(TASK DIRECTIONS):
Please state how many lines below include the word "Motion"; the reply should be the number only.

━━━ INPUT DATA ━━━

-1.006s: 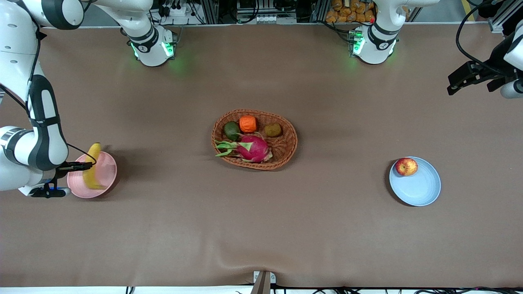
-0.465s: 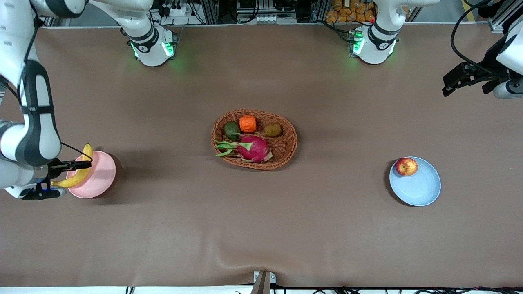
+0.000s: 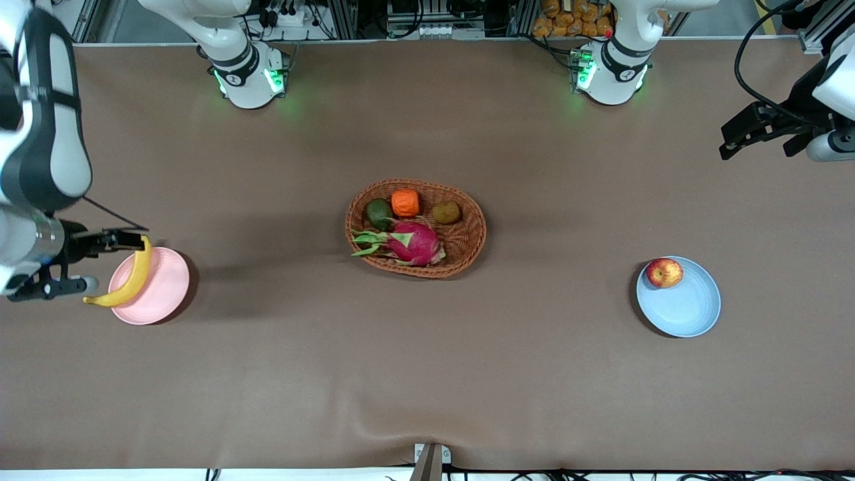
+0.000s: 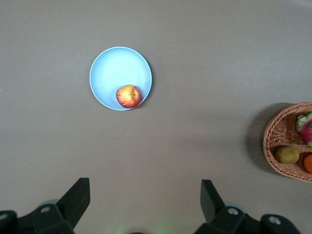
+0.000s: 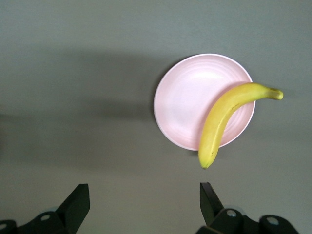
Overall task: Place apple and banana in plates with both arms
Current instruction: 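Open the right gripper to release the banana on the pink plate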
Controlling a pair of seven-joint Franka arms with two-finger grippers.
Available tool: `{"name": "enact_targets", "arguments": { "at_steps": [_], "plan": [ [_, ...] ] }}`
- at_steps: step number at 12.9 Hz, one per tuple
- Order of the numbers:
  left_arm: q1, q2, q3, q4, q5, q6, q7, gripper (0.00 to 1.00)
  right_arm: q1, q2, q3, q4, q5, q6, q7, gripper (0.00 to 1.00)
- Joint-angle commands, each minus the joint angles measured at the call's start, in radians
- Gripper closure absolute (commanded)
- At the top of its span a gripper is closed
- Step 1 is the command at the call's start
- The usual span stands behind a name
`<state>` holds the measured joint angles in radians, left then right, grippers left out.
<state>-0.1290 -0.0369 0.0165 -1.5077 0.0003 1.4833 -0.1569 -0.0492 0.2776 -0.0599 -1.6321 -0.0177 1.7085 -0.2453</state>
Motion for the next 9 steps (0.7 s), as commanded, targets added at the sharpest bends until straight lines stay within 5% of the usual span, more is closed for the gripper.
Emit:
{"name": "enact_targets", "arguments": {
  "at_steps": [1, 4, 9],
  "plan": [
    [0.003, -0.011, 0.000, -0.016, -0.016, 0.029, 0.008, 0.00, 0.038, -0.185, -0.001, -0.164, -0.007, 0.031, 0.047, 0.00],
    [-0.001, -0.011, 0.000, -0.012, -0.014, 0.031, 0.004, 0.00, 0.054, -0.303, -0.001, -0.239, -0.007, 0.043, 0.072, 0.00],
    [0.002, -0.018, -0.015, -0.012, -0.013, 0.012, -0.006, 0.00, 0.016, -0.331, -0.009, -0.137, -0.004, -0.025, 0.126, 0.00]
  ]
}}
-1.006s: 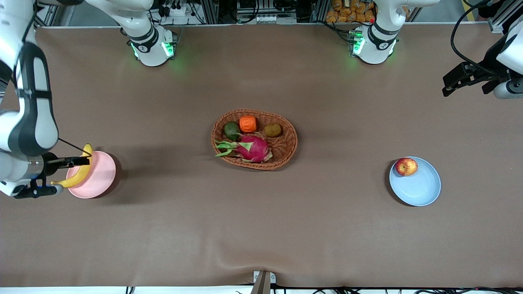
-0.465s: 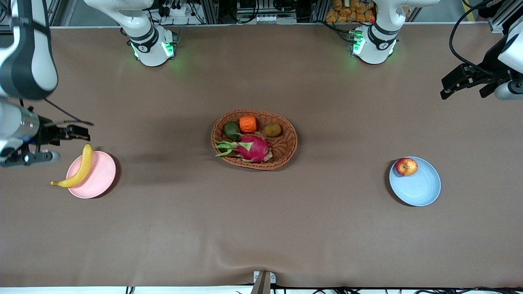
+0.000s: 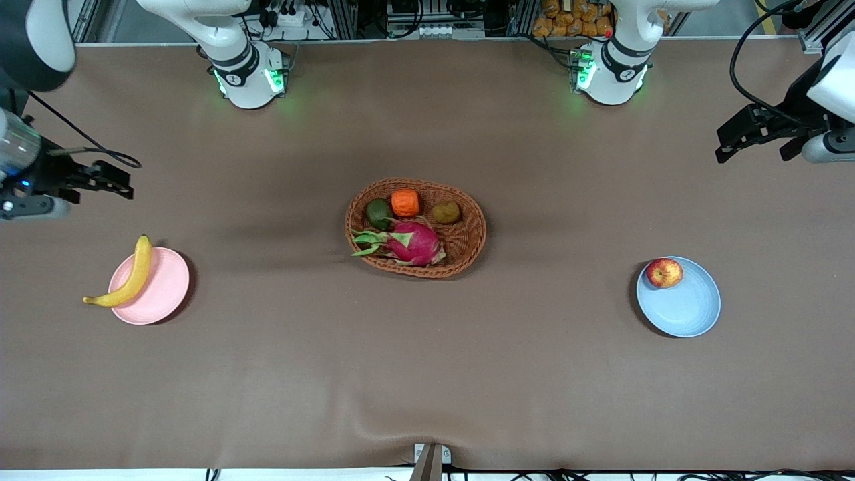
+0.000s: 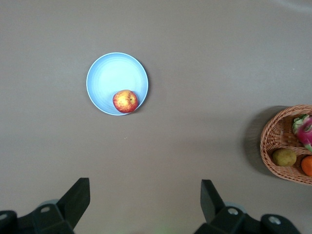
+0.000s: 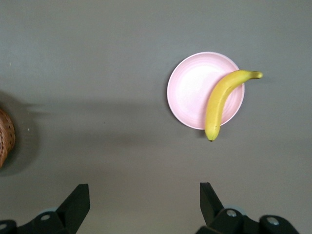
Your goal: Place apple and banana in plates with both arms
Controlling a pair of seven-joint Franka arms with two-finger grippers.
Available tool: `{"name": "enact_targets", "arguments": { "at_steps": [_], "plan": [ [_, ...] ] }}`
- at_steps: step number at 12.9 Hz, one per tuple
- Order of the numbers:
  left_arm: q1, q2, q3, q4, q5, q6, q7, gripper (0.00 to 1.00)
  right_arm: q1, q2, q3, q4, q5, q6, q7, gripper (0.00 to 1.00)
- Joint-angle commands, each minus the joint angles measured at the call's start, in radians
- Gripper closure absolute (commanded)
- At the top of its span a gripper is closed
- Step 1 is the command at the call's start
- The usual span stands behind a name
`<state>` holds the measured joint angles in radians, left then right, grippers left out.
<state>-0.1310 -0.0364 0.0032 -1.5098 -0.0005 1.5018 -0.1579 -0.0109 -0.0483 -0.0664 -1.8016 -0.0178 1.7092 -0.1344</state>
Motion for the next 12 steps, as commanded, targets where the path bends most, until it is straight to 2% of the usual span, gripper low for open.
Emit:
{"name": "enact_targets", "arguments": {
  "at_steps": [1, 4, 7, 12],
  "plan": [
    [0.005, -0.019, -0.002, -0.009, -0.012, -0.011, -0.005, 0.00, -0.024, -0.008, -0.003, 0.065, -0.004, -0.080, 0.021, 0.00],
    [0.005, -0.022, -0.002, -0.009, -0.010, -0.014, -0.005, 0.00, -0.023, -0.004, -0.001, 0.143, -0.005, -0.144, 0.093, 0.00],
    [0.005, -0.022, -0.003, -0.009, -0.010, -0.058, -0.003, 0.00, -0.024, -0.007, -0.003, 0.143, -0.014, -0.146, 0.095, 0.00],
    [0.004, -0.008, -0.002, 0.028, -0.001, -0.057, 0.003, 0.00, -0.038, -0.010, -0.003, 0.143, -0.007, -0.149, 0.098, 0.00]
  ]
}}
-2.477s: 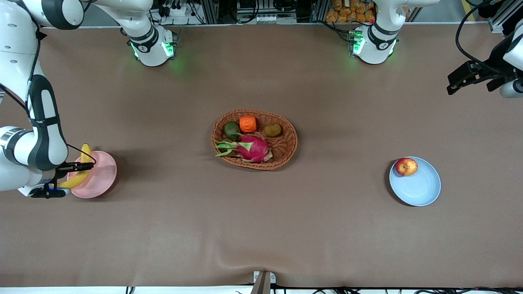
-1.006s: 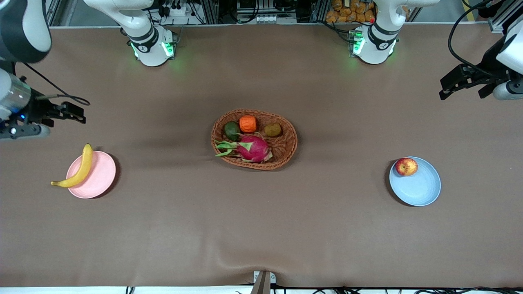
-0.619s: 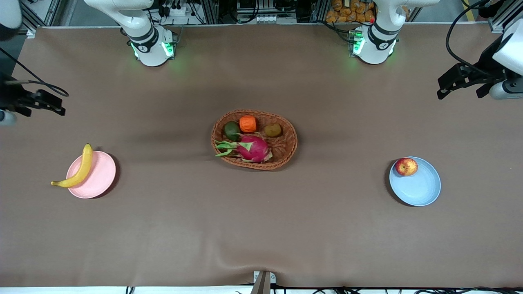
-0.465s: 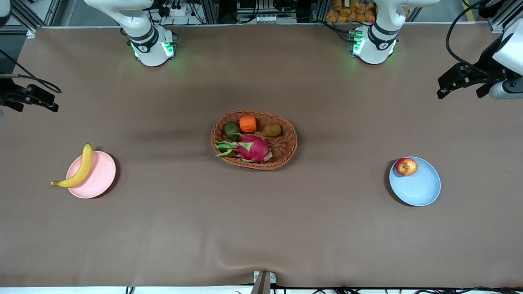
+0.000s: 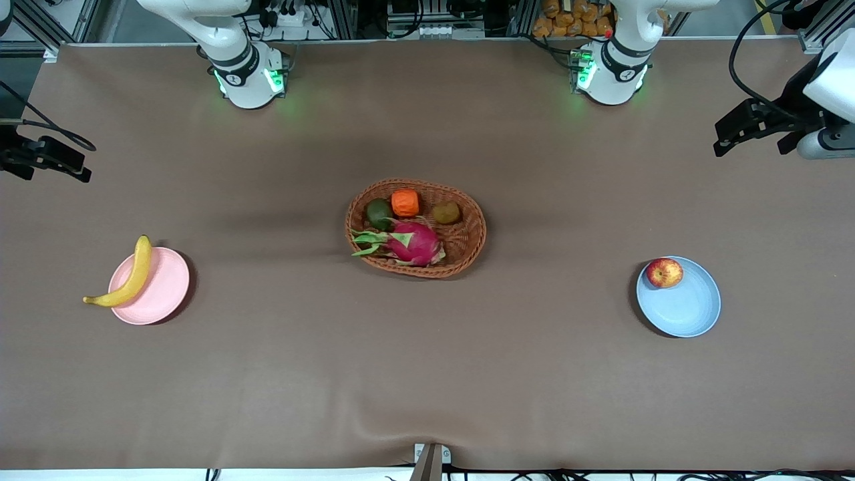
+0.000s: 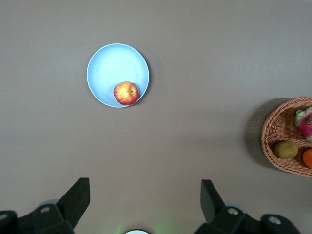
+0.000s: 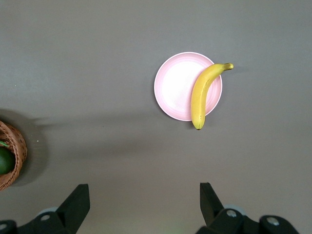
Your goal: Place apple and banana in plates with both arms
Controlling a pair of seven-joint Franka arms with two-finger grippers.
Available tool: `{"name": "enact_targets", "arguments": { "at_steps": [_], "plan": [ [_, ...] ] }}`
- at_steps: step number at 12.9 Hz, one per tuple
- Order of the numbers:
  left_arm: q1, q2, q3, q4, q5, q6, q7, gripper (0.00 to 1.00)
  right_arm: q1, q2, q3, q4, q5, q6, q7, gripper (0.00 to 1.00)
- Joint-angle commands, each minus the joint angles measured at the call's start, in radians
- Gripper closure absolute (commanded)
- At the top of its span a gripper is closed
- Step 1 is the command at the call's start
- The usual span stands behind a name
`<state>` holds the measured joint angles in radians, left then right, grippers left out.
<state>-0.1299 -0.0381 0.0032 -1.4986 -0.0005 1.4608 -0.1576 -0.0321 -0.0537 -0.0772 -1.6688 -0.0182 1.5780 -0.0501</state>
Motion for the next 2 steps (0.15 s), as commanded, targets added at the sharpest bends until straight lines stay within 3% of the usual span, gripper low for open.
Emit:
{"name": "enact_targets", "arguments": {
  "at_steps": [1, 2],
  "plan": [
    [0.004, -0.003, -0.002, 0.020, 0.000, -0.017, 0.003, 0.00, -0.019, -0.005, 0.008, 0.009, -0.005, -0.023, 0.012, 0.00],
    [0.004, -0.003, -0.002, 0.018, 0.000, -0.022, 0.001, 0.00, -0.017, -0.005, 0.008, 0.011, -0.005, -0.029, 0.013, 0.00]
  ]
}}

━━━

(RESPONSE TO THIS TASK):
3